» WHAT IS BEING ASKED
The answer must consist only of the lines from the line with "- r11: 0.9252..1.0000" to the line with "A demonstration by", both included, exactly as they stand below.

» GIVEN MATERIAL
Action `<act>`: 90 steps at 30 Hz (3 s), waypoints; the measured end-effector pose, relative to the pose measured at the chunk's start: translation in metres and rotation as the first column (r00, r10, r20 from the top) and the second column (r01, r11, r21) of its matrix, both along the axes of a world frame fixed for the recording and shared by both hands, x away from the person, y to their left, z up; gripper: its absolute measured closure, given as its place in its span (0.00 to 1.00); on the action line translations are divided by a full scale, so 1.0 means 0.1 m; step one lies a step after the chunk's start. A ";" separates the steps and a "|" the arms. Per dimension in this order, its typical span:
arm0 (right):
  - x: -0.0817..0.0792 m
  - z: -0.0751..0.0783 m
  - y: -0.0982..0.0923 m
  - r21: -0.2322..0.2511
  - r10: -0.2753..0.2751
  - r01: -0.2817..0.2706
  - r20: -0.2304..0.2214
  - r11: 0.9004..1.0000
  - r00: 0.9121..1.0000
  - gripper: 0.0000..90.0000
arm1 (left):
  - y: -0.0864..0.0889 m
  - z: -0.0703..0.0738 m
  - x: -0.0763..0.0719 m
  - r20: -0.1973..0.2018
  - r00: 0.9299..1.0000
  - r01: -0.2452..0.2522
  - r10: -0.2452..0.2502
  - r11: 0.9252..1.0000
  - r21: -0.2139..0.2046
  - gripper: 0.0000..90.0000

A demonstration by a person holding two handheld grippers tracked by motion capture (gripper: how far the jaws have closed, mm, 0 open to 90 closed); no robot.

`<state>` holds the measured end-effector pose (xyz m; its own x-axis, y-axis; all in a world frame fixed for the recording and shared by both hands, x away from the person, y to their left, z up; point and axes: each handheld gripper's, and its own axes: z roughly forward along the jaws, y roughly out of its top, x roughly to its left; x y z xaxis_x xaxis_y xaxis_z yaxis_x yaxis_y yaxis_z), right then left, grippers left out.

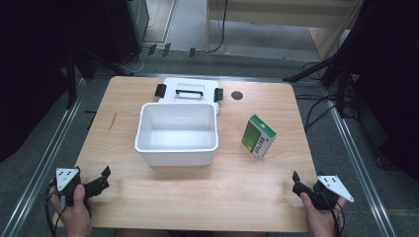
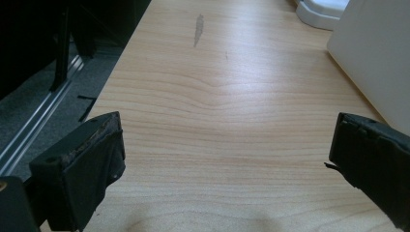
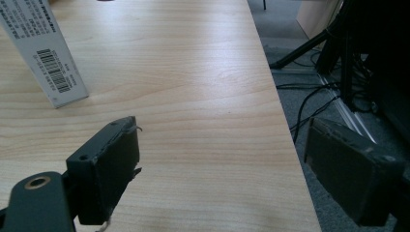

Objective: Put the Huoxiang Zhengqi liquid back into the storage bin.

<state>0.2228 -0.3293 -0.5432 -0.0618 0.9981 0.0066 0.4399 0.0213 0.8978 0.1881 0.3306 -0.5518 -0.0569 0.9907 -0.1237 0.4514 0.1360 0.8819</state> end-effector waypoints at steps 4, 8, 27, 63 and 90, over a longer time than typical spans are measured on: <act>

» OUTPUT FOR THIS EXERCISE
  - r11: 0.9252..1.0000
  - r21: -0.2139..0.2046
  - gripper: 0.0000..90.0000

A demonstration by a person holding two handheld grippers tracked by motion capture (gripper: how far the jaws have closed, mm, 0 open to 90 closed); no robot.

What has been written here completes the answer.